Paratendipes sinespina   is restricted to the northern monsoonal seasonal tropics associated with sandy-bedded but perennial creeks. Although a suite of congeners from more temperate Australia are yet to be differentiated, P. sinespina   is the dominant Australian tropical species of the genus, but larvae are rare in contrast to the abundant pupal exuviae.

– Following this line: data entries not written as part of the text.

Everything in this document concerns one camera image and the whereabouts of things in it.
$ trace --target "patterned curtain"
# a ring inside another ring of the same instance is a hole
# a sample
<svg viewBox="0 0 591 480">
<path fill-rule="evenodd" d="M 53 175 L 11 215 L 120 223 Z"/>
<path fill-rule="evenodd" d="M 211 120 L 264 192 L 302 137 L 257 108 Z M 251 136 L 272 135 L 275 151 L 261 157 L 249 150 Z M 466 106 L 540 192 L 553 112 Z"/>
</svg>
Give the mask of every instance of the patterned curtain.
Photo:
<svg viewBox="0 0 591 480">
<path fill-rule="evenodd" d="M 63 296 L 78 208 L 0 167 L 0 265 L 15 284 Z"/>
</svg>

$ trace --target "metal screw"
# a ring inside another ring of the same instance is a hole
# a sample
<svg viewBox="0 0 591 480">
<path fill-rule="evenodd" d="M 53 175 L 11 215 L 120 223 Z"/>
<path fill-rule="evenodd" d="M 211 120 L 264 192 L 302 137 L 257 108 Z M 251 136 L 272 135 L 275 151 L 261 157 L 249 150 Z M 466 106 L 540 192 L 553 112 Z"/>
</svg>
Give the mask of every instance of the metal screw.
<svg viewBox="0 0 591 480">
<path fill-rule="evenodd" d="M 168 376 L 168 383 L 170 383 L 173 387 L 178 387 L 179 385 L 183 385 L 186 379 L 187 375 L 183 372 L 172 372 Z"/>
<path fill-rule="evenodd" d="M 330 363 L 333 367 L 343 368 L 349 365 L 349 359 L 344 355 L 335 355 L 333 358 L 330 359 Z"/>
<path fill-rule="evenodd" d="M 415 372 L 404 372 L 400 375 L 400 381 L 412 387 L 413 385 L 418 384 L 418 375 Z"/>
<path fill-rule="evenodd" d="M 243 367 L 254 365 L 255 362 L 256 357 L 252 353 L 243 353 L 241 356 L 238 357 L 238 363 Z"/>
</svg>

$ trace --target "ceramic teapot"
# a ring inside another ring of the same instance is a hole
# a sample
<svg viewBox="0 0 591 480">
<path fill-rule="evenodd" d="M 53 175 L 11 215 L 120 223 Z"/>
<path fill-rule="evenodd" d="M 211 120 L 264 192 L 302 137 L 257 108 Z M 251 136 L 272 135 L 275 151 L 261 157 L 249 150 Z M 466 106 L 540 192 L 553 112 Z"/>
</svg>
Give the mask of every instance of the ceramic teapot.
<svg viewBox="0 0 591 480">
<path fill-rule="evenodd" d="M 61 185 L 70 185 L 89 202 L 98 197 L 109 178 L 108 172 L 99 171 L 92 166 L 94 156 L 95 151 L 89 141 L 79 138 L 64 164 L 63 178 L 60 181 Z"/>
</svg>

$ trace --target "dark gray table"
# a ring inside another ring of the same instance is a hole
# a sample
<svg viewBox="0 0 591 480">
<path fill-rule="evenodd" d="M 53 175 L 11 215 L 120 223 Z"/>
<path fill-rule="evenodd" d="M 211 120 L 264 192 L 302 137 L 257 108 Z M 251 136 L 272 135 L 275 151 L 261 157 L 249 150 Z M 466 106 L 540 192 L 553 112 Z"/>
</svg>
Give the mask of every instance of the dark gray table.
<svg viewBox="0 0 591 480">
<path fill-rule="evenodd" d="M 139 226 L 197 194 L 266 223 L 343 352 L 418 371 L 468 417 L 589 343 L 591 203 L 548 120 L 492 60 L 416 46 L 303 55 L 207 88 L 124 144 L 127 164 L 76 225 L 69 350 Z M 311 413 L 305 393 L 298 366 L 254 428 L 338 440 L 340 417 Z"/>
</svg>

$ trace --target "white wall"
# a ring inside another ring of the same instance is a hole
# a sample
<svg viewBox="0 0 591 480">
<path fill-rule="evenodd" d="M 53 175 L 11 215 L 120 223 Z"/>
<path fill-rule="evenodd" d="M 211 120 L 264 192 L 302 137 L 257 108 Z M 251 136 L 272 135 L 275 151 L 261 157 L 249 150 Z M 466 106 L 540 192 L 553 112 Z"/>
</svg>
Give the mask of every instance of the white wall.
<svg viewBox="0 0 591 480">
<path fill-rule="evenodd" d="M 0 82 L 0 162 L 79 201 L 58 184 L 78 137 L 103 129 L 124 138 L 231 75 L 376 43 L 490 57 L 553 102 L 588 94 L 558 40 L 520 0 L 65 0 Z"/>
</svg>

Discussion. Detailed examination of the morphology of all life stages of the monotypic genera Parvitergum   and Paraborniella   shows both similarity and distinction from each other, and each from Paratendipes   . Nothing refutes the molecular evidence, albeit derived from limited taxon sampling. The morphology of these genera support the current status and any synonymy would be premature without global study inclusive of all taxa related to Paratendipes   . Interestingly, Imparipecten   a genus of Chironomini   described on the adult by Freeman (1961), after remaining monotypic for over 50 years, has larvae in south-east Asia ( Cranston et al. 2011) and recently was found in South America ( Fusari et al. 2018). Fears of taxonomic redundancy inherent in description of monotypic higher taxa are tempered by such examples.